## ACTIVITY
In the listing below, find each line with the string "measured" and report it.
---------- GIVEN MATERIAL
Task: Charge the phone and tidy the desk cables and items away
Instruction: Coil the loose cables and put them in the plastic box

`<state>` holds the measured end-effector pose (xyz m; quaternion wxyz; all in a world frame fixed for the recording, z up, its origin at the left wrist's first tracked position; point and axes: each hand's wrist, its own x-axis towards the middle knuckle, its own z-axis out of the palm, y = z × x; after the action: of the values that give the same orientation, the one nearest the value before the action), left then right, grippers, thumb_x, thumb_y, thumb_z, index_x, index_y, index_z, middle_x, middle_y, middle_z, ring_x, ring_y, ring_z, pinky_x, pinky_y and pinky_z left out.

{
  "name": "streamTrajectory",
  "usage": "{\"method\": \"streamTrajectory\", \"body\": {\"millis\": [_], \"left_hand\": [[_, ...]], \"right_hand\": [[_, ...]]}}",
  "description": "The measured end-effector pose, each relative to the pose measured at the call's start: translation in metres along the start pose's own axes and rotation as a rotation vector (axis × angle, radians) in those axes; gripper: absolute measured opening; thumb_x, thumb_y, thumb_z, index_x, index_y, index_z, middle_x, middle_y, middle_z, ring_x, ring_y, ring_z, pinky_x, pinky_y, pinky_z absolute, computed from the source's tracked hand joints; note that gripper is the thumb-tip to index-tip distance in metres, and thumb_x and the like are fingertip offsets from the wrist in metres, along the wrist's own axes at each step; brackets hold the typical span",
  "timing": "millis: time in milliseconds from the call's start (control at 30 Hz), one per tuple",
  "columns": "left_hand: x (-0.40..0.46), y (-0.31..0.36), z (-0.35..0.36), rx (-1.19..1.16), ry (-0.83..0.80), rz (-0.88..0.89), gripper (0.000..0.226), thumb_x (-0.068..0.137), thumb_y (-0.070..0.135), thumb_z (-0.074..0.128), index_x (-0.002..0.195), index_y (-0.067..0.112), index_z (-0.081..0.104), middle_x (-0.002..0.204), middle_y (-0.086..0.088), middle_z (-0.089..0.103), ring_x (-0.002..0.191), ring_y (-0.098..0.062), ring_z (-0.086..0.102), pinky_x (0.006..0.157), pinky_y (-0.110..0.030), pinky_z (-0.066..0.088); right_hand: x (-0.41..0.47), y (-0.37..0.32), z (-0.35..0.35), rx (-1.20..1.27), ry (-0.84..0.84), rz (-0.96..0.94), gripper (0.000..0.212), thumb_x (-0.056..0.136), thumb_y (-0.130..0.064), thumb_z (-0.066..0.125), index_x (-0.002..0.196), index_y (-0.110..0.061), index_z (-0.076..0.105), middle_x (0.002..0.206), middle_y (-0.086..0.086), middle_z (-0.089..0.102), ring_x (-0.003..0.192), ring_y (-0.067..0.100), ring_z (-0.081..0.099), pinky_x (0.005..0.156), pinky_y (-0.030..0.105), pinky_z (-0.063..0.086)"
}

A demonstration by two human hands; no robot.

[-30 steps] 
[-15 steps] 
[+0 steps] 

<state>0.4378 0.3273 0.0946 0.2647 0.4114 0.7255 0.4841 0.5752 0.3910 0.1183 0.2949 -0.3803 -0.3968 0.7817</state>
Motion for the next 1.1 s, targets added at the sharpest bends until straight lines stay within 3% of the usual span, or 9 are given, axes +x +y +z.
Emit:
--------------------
## TASK SOLUTION
`<state>` holds the measured end-effector pose (xyz m; quaternion wxyz; all in a world frame fixed for the recording, z up, its origin at the left wrist's first tracked position; point and axes: each hand's wrist, its own x-axis towards the middle knuckle, its own z-axis out of the palm, y = z × x; after the action: of the values that give the same orientation, the one nearest the value before the action), left then right, grippers, thumb_x, thumb_y, thumb_z, index_x, index_y, index_z, middle_x, middle_y, middle_z, ring_x, ring_y, ring_z, pinky_x, pinky_y and pinky_z left out.
  "description": "The measured end-effector pose, each relative to the pose measured at the call's start: translation in metres along the start pose's own axes and rotation as a rotation vector (axis × angle, radians) in those axes; gripper: absolute measured opening; thumb_x, thumb_y, thumb_z, index_x, index_y, index_z, middle_x, middle_y, middle_z, ring_x, ring_y, ring_z, pinky_x, pinky_y, pinky_z absolute, computed from the source's tracked hand joints; note that gripper is the thumb-tip to index-tip distance in metres, and thumb_x and the like are fingertip offsets from the wrist in metres, along the wrist's own axes at each step; brackets hold the typical span",

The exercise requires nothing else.